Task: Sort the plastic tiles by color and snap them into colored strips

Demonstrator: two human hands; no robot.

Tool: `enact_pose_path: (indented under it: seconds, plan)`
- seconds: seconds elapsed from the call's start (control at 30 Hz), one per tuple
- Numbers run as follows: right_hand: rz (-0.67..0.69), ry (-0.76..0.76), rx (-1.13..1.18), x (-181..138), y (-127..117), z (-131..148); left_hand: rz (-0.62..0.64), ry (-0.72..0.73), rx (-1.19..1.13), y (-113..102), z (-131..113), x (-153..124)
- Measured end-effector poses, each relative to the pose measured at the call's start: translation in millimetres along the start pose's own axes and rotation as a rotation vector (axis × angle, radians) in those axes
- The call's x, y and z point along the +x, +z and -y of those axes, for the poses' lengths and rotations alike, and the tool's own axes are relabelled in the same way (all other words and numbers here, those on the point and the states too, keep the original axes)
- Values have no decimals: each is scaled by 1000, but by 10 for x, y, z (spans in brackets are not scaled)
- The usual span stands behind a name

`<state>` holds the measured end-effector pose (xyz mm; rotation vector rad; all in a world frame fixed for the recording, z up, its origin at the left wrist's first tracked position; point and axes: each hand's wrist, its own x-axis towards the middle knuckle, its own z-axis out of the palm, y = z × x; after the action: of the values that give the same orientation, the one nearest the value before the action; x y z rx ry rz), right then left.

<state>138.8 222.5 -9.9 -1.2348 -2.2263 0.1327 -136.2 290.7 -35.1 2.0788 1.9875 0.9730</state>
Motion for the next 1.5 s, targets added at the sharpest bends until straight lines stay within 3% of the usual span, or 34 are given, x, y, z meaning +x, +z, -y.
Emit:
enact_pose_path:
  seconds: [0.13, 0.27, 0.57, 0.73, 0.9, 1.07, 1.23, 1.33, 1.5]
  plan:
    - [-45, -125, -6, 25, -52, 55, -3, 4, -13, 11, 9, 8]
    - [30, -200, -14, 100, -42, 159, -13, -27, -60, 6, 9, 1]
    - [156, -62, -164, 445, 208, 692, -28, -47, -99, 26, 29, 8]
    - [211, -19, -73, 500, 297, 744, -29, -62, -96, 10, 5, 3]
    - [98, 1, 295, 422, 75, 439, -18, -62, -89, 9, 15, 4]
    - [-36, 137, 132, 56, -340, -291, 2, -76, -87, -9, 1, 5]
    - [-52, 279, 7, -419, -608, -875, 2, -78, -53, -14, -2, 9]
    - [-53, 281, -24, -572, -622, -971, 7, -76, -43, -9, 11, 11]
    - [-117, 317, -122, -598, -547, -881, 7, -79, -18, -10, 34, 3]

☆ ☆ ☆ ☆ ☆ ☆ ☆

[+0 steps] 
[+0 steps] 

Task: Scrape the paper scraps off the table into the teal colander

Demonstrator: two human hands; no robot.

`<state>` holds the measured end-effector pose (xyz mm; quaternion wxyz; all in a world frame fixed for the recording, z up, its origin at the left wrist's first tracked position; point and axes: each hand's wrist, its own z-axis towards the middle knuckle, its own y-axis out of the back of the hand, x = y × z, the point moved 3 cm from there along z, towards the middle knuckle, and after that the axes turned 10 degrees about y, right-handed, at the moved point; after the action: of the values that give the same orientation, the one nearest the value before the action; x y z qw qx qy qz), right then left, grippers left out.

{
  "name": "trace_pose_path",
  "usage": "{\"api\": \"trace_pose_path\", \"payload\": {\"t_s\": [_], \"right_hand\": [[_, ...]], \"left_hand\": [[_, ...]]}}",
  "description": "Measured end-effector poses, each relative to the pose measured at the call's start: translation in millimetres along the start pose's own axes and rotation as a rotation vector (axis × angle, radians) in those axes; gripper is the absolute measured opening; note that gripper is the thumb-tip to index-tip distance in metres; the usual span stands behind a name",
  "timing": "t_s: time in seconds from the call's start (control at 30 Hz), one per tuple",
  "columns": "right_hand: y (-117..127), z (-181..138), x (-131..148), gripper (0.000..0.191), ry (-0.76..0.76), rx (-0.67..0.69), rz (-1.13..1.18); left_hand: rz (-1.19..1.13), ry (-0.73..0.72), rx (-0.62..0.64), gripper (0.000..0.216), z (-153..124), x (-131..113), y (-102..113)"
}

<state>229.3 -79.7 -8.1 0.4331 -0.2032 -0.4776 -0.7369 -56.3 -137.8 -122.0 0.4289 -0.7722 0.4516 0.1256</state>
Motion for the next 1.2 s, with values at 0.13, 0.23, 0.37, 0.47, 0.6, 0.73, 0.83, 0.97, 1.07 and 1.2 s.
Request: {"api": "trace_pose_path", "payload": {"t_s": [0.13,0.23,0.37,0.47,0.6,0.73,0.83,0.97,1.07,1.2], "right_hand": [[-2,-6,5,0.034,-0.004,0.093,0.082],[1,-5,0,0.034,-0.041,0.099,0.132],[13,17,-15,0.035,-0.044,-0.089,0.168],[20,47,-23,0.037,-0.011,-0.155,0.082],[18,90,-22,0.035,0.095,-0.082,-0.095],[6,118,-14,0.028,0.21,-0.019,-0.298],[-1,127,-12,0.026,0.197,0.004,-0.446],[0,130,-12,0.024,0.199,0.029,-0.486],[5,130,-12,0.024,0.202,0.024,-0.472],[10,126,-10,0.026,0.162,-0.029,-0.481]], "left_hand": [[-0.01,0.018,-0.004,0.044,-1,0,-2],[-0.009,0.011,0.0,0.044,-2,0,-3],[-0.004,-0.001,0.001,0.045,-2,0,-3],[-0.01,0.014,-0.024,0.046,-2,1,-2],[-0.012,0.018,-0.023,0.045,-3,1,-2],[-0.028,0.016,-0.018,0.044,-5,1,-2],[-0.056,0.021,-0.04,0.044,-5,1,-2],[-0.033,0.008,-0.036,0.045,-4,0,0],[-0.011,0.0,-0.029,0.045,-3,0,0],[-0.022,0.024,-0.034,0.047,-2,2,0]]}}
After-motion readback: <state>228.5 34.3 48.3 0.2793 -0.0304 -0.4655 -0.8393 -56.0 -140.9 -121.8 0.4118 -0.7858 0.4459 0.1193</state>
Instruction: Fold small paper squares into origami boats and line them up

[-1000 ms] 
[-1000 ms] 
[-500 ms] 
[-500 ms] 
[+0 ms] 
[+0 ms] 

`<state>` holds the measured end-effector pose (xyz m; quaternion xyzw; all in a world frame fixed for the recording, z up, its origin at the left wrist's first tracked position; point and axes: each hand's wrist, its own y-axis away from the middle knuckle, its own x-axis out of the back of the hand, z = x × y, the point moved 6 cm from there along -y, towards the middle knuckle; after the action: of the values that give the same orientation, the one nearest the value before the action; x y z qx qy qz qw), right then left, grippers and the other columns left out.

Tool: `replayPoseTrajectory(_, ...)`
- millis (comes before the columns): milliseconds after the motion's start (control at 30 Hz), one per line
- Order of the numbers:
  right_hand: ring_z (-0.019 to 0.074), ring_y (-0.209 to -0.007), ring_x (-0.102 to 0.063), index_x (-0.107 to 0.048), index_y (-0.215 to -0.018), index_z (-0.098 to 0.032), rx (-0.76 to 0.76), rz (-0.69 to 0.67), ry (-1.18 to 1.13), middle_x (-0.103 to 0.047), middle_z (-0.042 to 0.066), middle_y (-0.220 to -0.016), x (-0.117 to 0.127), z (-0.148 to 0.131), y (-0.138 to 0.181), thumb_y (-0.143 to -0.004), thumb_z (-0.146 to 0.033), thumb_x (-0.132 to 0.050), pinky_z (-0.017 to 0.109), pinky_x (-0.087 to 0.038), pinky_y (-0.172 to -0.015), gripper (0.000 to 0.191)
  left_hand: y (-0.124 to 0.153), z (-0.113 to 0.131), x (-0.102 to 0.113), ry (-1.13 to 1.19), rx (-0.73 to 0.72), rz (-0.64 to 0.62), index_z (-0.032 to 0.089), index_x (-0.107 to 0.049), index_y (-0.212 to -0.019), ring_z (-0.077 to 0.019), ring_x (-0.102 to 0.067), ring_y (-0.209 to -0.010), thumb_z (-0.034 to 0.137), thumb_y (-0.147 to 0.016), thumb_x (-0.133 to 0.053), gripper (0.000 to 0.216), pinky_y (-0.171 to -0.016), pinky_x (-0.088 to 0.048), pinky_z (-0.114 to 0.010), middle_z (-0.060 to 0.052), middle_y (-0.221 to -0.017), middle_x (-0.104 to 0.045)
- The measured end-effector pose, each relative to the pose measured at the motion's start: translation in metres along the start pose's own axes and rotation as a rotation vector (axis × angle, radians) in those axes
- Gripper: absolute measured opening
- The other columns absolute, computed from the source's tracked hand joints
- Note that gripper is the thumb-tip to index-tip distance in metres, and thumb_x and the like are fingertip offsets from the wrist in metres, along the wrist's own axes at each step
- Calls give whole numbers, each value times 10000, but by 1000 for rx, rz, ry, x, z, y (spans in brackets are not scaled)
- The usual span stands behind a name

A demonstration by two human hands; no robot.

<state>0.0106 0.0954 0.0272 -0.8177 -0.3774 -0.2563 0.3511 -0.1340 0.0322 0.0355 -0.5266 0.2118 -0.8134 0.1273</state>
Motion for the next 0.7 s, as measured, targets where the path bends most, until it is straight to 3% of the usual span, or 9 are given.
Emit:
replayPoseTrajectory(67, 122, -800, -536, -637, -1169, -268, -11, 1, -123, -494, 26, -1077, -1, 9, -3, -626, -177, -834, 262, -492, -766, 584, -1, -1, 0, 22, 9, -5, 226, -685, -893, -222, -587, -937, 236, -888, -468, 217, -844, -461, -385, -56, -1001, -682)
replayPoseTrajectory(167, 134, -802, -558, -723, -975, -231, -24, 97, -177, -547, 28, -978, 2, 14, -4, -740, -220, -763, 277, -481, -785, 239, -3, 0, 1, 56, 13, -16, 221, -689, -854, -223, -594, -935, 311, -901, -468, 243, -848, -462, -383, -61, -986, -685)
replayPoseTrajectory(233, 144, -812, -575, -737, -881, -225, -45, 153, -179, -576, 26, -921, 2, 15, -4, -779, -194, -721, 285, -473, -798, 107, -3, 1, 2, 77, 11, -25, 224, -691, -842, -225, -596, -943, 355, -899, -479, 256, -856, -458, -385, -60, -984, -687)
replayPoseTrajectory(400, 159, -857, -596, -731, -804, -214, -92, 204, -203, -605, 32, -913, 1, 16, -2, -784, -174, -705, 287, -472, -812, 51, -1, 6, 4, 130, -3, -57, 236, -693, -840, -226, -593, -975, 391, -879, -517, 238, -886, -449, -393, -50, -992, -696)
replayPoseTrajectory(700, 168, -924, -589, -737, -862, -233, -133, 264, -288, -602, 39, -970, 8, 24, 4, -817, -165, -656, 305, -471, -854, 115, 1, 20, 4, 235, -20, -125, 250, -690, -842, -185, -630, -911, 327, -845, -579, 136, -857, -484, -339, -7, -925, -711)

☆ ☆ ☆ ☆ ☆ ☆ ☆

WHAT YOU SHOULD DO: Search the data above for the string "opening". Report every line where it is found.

EXERCISE OUTPUT:
  "description": "Measured end-effector poses, each relative to the pose measured at the call's start: translation in millimetres along the start pose's own axes and rotation as a rotation vector (axis × angle, radians) in those axes; gripper is the absolute measured opening; note that gripper is the thumb-tip to index-tip distance in metres; the usual span stands behind a name",
- Gripper: absolute measured opening

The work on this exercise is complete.